Task item:
Each of the entries below should be written out exactly as it reads.

Records supplied:
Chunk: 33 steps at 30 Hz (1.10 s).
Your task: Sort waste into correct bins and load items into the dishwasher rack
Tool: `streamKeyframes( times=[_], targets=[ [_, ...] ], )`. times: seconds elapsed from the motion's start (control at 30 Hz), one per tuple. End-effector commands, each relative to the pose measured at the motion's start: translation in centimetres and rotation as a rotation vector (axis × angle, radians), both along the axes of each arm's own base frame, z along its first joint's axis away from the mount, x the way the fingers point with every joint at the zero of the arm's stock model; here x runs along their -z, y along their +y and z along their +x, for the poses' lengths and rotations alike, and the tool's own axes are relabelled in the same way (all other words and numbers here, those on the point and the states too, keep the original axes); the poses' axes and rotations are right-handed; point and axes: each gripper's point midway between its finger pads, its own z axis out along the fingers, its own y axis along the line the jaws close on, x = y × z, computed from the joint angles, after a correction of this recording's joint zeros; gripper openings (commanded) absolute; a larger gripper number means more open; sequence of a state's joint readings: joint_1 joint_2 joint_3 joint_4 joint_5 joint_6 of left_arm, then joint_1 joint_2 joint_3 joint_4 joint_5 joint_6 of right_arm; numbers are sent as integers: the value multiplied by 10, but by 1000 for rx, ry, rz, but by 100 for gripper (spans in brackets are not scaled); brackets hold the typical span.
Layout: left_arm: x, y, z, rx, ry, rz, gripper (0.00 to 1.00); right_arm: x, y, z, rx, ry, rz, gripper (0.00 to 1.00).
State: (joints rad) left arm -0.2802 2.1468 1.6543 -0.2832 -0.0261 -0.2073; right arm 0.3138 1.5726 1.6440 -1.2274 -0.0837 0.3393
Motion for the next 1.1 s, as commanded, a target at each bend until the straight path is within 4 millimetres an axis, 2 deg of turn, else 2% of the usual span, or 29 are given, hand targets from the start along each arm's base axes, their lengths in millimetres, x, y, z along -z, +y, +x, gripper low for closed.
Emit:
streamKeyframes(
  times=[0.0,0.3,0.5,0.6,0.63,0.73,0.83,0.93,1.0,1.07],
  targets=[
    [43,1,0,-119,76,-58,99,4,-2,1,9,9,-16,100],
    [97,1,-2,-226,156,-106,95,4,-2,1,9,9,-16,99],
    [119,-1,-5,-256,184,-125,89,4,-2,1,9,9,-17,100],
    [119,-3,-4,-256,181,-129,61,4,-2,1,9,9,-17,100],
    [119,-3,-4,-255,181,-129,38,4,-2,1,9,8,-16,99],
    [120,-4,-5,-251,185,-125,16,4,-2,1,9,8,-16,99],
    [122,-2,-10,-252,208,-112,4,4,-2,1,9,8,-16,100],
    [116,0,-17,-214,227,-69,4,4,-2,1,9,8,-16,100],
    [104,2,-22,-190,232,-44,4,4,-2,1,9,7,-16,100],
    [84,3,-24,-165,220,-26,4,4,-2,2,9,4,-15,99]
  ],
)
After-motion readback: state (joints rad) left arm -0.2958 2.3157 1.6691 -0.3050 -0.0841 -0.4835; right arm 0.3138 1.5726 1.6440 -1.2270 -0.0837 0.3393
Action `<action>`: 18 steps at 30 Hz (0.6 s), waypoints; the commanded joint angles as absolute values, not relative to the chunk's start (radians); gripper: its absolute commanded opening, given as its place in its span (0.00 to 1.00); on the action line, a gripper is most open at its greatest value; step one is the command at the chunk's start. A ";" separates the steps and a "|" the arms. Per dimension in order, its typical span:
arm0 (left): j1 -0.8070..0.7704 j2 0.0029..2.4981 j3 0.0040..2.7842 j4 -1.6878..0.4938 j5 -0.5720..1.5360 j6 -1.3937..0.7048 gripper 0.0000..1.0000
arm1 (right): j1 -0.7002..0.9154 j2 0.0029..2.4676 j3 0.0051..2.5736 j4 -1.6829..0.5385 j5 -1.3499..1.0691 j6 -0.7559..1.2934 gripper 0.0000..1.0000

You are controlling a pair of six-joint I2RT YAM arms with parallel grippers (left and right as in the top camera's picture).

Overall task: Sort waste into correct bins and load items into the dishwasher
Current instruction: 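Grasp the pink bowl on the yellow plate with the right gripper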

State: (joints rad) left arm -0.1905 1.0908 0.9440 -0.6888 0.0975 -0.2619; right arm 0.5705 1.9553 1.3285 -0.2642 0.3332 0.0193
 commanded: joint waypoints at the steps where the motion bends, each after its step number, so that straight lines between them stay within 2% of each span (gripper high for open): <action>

Response area:
Chunk: 33 steps at 30 Hz (1.10 s).
Your task: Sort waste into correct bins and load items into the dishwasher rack
Tool: `streamKeyframes( times=[_], targets=[ [_, ...] ], )`. times: seconds elapsed from the motion's start (control at 30 Hz), one per tuple. End-effector commands, each relative to the pose measured at the motion's start: translation in centimetres and rotation as a rotation vector (axis × angle, radians), both along the axes of each arm's own base frame, z along its first joint's axis away from the mount, x the way the fingers point with every joint at the zero of the arm's stock model; here x runs along their -z, y along their +y and z along their +x, for the poses' lengths and rotations alike, and the tool's own axes are relabelled in the same way (all other words and numbers here, those on the point and the states too, keep the original axes); the poses' axes and rotations are right-handed; point and axes: each gripper's point midway between its finger pads, its own z axis out along the fingers, its own y axis along the line the jaws close on, x = y × z, computed from the joint angles, after a correction of this recording's joint zeros; gripper openings (commanded) absolute; a larger gripper number means more open; sequence of a state's joint readings: joint_1 joint_2 joint_3 joint_4 joint_5 joint_6 of left_arm, then joint_1 joint_2 joint_3 joint_4 joint_5 joint_6 of right_arm; numbers are sent as integers: the value multiplied by 10, but by 1000 for rx, ry, rz, but by 100 for gripper (spans in brackets are not scaled); brackets hold the typical span.
Layout: left_arm: x, y, z, rx, ry, rz, gripper (0.00 to 1.00); right_arm: x, y, z, rx, ry, rz, gripper (0.00 to 1.00).
State: (joints rad) left arm -0.2802 2.1468 1.6543 -0.2832 -0.0261 -0.2073; right arm 0.3138 1.5726 1.6440 -1.2274 -0.0837 0.3393
Motion for the next 1.1 s, as commanded, a target at each bend until the straight path is within 4 millimetres an axis, 2 deg of turn, else 2% of the usual span, or 29 are given, hand targets from the start along each arm's base axes, their lengths in millimetres, x, y, z along -z, +y, +x, gripper low for closed.
Emit:
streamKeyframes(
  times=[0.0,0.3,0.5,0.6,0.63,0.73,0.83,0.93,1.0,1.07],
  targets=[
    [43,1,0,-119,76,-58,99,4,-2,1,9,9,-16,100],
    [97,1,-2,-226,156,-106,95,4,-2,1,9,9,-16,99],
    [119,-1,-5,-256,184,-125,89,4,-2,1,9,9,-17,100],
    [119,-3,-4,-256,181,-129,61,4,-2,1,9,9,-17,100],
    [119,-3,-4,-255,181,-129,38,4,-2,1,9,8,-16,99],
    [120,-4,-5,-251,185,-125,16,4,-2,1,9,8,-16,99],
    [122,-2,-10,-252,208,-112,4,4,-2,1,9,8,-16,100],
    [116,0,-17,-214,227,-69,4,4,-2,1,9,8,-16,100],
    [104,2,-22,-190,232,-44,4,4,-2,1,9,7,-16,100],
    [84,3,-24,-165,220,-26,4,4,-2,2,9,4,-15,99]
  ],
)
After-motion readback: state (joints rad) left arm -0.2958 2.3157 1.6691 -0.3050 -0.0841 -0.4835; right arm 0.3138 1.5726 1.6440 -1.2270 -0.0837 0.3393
Action `<action>`: 18 steps at 30 Hz (0.6 s), waypoints; the commanded joint angles as absolute values, not relative to the chunk's start (radians); gripper: its absolute commanded opening, given as its place in its span (0.00 to 1.00); on the action line, a gripper is most open at its greatest value; step one is the command at the chunk's start. A ";" separates the steps and a "|" the arms. Per dimension in order, its typical span:
arm0 (left): j1 -0.8070..0.7704 j2 0.0029..2.4981 j3 0.0040..2.7842 j4 -1.6878..0.4938 j5 -0.5720..1.5360 j6 -1.3937..0.7048 gripper 0.0000..1.0000
arm1 (right): j1 -0.7002..0.9154 j2 0.0029..2.4676 j3 0.0051..2.5736 j4 -1.6829..0.5385 j5 -1.3499..1.0691 j6 -0.7559..1.2934 gripper 0.0000..1.0000

You are controlling a pair of six-joint I2RT YAM arms with parallel grippers (left and right as in the top camera's picture).

Overall task: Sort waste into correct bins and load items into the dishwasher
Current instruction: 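Grasp the pink bowl on the yellow plate with the right gripper
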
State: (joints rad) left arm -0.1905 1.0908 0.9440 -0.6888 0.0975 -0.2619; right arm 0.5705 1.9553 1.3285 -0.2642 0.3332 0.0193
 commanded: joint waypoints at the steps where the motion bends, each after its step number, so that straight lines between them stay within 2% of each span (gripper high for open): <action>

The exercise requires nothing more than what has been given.